*** Data under study Section Begins ***

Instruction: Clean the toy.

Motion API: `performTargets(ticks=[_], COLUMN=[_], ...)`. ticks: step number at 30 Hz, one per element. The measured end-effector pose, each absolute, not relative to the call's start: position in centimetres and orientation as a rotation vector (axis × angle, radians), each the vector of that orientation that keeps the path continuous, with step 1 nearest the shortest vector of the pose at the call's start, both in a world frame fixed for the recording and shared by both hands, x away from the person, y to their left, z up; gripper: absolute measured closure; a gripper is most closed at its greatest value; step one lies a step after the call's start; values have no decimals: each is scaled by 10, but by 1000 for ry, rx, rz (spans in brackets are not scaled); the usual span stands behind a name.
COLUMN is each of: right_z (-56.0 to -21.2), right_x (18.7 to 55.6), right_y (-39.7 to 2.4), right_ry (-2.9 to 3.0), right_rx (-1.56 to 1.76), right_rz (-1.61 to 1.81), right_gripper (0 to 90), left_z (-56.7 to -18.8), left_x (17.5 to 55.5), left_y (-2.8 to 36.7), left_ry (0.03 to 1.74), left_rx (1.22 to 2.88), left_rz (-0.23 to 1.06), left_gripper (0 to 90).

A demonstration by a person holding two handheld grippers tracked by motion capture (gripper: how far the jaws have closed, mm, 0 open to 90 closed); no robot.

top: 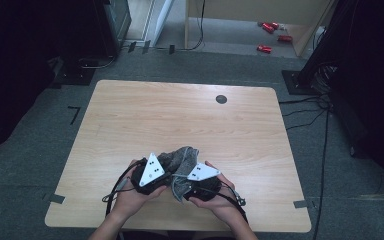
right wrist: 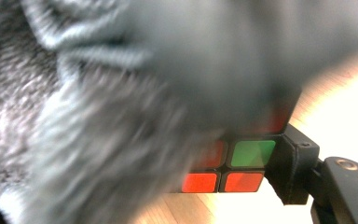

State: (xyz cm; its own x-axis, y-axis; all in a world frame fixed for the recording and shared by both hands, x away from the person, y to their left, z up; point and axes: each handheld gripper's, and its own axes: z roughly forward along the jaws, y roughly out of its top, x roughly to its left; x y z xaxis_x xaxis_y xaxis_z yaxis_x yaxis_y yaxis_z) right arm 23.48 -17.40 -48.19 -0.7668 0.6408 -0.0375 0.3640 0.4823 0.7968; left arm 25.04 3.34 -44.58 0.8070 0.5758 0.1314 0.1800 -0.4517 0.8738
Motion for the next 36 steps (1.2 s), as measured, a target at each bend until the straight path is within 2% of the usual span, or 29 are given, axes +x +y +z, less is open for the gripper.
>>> performTargets(ticks=[6, 11, 12, 16, 19, 24, 28, 36], right_z=[-477, -477, -478, -481, -480, -478, -482, -481], right_x=[236, 237, 237, 237, 235, 235, 233, 232], right_y=[-180, -180, -180, -178, -178, -176, -173, -169], right_ry=[2375, 2372, 2371, 2379, 2380, 2378, 2383, 2389], right_rx=[856, 863, 861, 857, 849, 838, 837, 828], right_rz=[1225, 1234, 1227, 1163, 1182, 1195, 1137, 1154], right_gripper=[345, 345, 345, 345, 345, 345, 345, 345], left_z=[-446, -437, -438, -445, -444, -440, -443, -439], left_x=[260, 242, 236, 246, 250, 240, 229, 226], left_y=[53, 38, 27, 33, 42, 32, 19, 17], left_ry=[650, 487, 457, 554, 600, 544, 472, 425], left_rx=[2019, 1987, 2015, 2066, 2051, 2042, 2096, 2073], left_rz=[514, 488, 571, 615, 601, 621, 739, 697], left_gripper=[766, 753, 750, 747, 748, 742, 744, 741])
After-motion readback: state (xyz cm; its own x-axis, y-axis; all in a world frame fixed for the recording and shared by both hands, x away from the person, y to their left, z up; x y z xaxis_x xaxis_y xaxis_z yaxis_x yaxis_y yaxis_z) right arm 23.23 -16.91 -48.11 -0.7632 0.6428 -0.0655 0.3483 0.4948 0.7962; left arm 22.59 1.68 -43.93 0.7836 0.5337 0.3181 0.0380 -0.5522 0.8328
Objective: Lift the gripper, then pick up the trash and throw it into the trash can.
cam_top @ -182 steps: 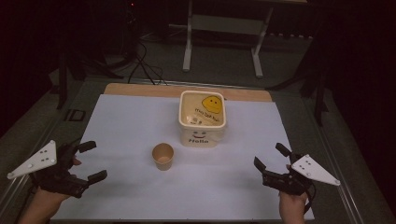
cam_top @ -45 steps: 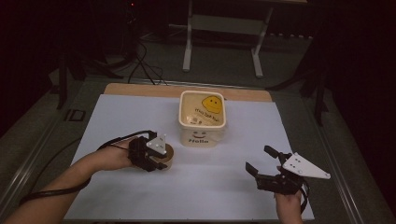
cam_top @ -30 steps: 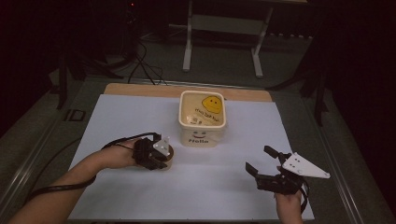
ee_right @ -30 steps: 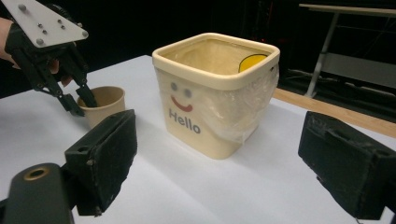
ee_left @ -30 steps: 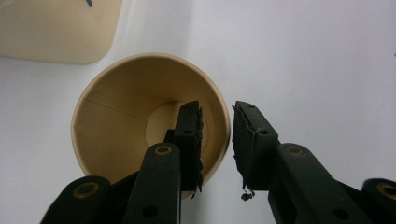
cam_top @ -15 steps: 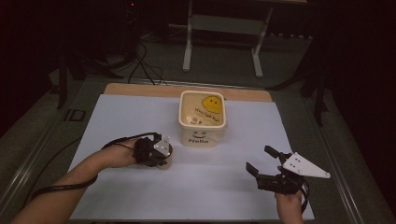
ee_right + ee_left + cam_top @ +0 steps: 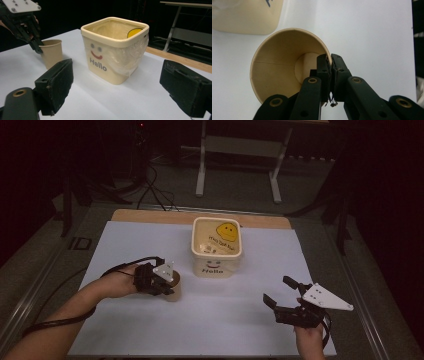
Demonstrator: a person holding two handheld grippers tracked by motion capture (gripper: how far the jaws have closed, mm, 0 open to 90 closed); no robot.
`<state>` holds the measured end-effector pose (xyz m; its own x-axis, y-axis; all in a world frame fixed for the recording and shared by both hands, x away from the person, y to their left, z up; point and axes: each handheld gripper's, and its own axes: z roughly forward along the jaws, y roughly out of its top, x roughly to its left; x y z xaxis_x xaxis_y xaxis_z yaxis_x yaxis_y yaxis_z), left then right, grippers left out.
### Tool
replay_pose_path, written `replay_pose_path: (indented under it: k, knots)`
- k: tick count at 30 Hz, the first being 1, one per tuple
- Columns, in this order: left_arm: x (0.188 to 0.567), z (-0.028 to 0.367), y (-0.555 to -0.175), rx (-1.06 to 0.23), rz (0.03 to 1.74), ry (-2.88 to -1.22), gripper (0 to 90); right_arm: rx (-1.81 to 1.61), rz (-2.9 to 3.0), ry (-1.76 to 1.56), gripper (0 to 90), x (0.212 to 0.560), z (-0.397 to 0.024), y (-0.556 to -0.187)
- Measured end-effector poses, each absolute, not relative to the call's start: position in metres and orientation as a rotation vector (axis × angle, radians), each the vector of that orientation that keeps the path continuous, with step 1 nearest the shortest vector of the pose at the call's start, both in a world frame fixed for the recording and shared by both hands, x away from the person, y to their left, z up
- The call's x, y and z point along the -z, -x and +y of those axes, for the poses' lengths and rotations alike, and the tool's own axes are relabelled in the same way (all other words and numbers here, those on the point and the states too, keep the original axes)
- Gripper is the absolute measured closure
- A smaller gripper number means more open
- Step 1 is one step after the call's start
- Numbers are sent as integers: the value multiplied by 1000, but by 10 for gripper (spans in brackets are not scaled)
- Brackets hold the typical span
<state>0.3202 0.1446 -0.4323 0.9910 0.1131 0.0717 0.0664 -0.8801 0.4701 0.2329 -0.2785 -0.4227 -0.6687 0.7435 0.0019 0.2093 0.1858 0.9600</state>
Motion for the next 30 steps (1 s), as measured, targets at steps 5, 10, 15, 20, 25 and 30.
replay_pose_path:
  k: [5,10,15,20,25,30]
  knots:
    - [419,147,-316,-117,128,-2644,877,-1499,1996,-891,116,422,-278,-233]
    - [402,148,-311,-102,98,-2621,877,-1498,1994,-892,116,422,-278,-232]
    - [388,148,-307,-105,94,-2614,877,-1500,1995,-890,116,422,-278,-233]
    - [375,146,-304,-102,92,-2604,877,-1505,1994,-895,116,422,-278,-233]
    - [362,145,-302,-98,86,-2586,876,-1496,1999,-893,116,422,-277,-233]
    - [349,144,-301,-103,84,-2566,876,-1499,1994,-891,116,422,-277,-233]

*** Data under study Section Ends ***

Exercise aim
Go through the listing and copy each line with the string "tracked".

Answer to the exercise
A demonstration by a person holding two handheld grippers tracked by motion capture (gripper: how far the jaws have closed, mm, 0 open to 90 closed); no robot.
Demonstrator: a person holding two handheld grippers tracked by motion capture (gripper: how far the jaws have closed, mm, 0 open to 90 closed); no robot.

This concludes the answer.